■ **What the exercise asks**
Please give the number of lines in the records below that include "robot", with no other output.

■ **Source data**
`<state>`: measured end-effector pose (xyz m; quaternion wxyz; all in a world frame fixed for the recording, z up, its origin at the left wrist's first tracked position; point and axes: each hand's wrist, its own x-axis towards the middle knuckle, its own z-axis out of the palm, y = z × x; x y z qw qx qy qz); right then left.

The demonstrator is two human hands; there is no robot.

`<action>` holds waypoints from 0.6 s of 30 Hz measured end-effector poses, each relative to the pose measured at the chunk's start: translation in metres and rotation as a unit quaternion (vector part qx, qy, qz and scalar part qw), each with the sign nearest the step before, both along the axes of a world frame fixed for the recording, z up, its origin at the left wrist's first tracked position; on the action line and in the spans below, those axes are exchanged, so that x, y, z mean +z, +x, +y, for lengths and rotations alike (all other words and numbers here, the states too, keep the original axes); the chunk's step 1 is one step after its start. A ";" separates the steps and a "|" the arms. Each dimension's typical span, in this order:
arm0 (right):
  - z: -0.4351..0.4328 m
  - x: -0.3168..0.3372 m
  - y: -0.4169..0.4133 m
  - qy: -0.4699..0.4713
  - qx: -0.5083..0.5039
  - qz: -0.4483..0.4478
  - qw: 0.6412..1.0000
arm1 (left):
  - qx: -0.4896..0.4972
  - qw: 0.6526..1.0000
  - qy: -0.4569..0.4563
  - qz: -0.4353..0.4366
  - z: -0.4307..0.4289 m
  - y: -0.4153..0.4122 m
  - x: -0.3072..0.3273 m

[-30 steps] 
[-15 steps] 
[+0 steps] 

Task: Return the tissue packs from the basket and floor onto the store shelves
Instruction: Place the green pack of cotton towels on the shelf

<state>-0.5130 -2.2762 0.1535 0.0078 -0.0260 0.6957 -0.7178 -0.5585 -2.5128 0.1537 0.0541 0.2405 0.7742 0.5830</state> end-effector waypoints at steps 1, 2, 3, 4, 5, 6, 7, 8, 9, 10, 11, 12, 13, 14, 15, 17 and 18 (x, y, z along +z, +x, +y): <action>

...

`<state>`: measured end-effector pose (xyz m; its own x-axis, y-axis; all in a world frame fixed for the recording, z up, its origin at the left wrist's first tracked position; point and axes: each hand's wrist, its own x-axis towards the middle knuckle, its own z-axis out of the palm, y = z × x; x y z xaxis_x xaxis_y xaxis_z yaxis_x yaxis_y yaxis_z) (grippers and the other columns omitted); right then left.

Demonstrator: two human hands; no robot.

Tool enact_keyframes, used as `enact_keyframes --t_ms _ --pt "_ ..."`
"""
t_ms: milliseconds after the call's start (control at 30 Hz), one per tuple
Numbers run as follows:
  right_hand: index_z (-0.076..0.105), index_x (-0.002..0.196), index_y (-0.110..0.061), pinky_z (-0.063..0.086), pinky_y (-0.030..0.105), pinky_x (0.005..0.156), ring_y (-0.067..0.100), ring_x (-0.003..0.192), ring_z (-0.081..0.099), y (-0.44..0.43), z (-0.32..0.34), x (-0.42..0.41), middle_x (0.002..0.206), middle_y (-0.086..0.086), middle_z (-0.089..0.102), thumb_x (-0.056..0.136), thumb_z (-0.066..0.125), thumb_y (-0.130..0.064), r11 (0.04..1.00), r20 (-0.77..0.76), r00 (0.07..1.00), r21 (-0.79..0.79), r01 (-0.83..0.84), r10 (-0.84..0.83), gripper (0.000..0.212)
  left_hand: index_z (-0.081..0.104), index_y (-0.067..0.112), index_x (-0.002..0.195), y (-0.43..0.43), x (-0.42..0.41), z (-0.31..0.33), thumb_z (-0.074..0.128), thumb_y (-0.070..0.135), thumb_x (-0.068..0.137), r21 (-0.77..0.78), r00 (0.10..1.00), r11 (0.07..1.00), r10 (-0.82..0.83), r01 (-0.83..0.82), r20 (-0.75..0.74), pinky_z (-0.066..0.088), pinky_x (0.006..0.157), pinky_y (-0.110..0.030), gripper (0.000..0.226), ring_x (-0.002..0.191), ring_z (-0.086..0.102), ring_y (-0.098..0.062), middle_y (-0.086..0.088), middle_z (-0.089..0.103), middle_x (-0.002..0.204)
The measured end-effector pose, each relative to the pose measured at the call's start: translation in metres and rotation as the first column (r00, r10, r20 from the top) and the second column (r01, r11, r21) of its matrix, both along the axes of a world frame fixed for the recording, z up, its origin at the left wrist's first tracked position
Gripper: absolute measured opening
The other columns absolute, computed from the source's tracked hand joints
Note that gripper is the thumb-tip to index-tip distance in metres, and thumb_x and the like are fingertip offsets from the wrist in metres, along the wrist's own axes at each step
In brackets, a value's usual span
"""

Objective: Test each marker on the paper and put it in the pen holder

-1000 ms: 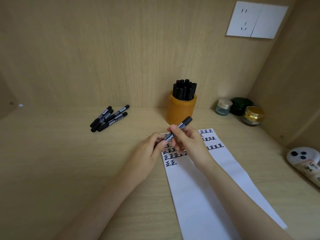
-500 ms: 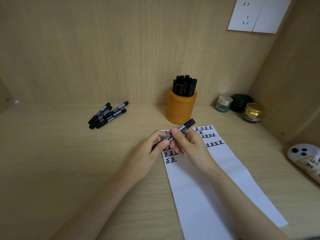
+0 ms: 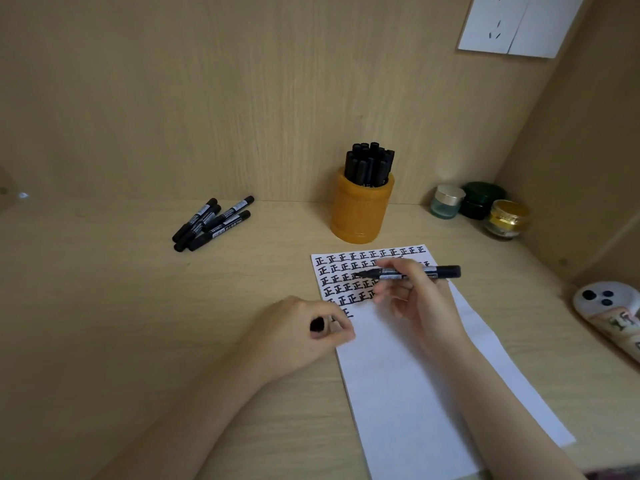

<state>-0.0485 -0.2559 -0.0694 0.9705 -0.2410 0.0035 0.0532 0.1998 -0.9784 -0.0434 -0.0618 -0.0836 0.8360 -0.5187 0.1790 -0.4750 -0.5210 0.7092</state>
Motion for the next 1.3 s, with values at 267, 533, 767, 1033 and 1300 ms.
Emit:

■ **Answer section**
2